DATA —
________________

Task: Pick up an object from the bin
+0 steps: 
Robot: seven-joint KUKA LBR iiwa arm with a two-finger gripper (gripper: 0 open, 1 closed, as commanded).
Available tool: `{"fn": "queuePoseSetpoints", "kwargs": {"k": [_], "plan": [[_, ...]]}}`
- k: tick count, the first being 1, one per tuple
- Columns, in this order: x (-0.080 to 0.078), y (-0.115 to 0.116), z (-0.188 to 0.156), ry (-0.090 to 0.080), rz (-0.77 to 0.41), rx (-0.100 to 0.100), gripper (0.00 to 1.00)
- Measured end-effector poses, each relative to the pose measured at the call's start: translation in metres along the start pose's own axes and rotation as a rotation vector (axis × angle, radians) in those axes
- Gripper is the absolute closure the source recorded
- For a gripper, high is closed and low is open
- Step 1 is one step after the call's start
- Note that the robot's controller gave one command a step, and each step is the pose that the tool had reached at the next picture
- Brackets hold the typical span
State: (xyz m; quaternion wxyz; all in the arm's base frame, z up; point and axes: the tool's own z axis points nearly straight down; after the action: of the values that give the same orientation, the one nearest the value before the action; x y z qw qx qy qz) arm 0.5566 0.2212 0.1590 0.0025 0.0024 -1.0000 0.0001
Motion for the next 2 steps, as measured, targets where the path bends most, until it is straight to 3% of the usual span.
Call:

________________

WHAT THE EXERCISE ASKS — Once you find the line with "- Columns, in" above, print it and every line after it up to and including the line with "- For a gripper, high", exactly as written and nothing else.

ANSWER TO THE EXERCISE —
- Columns, in this order: x (-0.080 to 0.078), y (-0.115 to 0.116), z (-0.188 to 0.156), ry (-0.090 to 0.080), rz (-0.77 to 0.41), rx (-0.100 to 0.100), gripper (0.00 to 1.00)
- Measured end-effector poses, each relative to the pose measured at the call's start: translation in metres along the start pose's own axes and rotation as a rotation vector (axis × angle, radians) in those axes
- Gripper is the absolute closure the source recorded
- For a gripper, high is closed and low is open

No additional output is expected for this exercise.